August 2018
Text by Fabrice Lacroix

Image: © TommL/

Founder and CEO of Antidot and inventor of Fluid Topics, Fabrice Lacroix is both a serial entrepreneur and a technology pioneer. During the early years of the Internet boom, he launched Infonie, the first publicly traded French ISP and founded, an online gaming platform, before tackling the vast challenge of information mapping and retrieval through advanced mathematical algorithms with Antidot.

Twitter: @fluidtopics

Analytics: moving from cost to value

The times when technical documentation teams needed to justify their worth are well and truly over. Or are they? Here is how TC can deliver information that could be essential to the entire enterprise.

Your tech doc team has written another manual, printed it out, put a nice cover on it, bound it, and placed it on your desk. Congratulations – this proves that they have done their job! You’ve paid for something, and there it is. In other words, this beautifully composed manual on your desk is evidence of one thing: money spent.

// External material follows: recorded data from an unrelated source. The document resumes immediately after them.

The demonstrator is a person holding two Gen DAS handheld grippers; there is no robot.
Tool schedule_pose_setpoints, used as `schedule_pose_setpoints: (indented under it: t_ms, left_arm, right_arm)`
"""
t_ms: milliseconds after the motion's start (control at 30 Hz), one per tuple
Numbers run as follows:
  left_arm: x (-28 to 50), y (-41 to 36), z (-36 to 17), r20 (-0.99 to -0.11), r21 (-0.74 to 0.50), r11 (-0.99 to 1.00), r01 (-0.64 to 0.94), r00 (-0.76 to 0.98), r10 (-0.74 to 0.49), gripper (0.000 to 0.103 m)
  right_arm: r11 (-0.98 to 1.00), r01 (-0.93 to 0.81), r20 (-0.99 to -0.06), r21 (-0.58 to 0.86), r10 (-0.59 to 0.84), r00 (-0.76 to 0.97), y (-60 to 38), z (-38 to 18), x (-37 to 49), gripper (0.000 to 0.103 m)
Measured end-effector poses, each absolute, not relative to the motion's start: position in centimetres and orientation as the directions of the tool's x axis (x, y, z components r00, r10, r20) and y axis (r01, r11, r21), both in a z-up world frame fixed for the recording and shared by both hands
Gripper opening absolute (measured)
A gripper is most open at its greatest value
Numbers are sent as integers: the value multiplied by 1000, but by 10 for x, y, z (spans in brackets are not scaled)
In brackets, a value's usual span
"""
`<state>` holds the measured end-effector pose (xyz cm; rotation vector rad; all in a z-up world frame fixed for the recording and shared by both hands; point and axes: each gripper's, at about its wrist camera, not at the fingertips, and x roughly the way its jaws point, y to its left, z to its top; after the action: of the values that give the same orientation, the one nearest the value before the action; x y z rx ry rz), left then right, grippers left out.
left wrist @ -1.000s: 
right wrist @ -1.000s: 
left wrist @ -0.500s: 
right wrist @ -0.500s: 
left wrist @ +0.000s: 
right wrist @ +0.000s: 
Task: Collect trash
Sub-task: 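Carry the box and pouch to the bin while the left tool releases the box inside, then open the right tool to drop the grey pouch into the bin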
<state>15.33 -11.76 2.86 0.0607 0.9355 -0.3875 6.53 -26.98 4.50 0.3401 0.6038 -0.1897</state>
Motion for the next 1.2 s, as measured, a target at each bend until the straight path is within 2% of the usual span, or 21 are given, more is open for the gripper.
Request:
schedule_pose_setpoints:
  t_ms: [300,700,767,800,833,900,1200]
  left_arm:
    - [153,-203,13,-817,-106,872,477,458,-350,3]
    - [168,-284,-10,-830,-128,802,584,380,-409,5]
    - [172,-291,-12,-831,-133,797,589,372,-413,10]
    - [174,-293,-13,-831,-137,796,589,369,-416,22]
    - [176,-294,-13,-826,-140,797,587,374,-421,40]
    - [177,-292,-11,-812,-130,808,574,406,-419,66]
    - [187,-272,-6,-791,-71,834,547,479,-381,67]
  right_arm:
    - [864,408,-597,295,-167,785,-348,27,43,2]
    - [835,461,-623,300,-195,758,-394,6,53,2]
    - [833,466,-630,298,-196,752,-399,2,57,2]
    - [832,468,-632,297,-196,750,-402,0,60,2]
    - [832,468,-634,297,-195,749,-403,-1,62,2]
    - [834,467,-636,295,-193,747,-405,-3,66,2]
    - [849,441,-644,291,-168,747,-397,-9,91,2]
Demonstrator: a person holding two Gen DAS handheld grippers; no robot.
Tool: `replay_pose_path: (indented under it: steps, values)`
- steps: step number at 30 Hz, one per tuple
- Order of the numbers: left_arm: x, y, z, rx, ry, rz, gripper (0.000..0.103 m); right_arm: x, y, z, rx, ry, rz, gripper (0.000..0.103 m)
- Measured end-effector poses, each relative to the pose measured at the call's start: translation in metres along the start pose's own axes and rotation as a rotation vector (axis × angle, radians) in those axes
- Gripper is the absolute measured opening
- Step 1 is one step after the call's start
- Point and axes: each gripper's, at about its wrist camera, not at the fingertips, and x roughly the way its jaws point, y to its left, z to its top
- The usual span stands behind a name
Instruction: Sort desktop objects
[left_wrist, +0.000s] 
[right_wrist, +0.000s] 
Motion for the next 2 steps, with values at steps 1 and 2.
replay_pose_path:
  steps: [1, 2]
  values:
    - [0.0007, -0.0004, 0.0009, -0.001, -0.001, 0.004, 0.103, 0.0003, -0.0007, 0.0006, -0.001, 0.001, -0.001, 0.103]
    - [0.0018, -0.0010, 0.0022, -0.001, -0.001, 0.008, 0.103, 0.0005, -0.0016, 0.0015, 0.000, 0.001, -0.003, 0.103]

Presumably, it has value, or you never would have asked for it. But how do you measure this value? Dr. Deming ( famously said, "It is wrong to suppose that if you can’t measure it, you can’t manage it – a costly myth." But if you have a choice, being able to measure is better. Indeed, we’d rather trust Lord Kelvin when he says: "If you cannot measure it, you cannot improve it."

Without measuring the value of technical documentation, all management knows is how much it costs (all those paychecks and supplies), but the value is taken on faith. It must be worth something, right? Or we wouldn’t do it.

Let’s unpack this, starting with this undeniable statement:

"How you measure depends on what you’re measuring."

Physical books

If all you do is print physical books, you know how many books are sitting in crates. The number will be similar to how many customers you have and how many products you have sold. But, as you presumably already knew these numbers, not a lot of value has been added.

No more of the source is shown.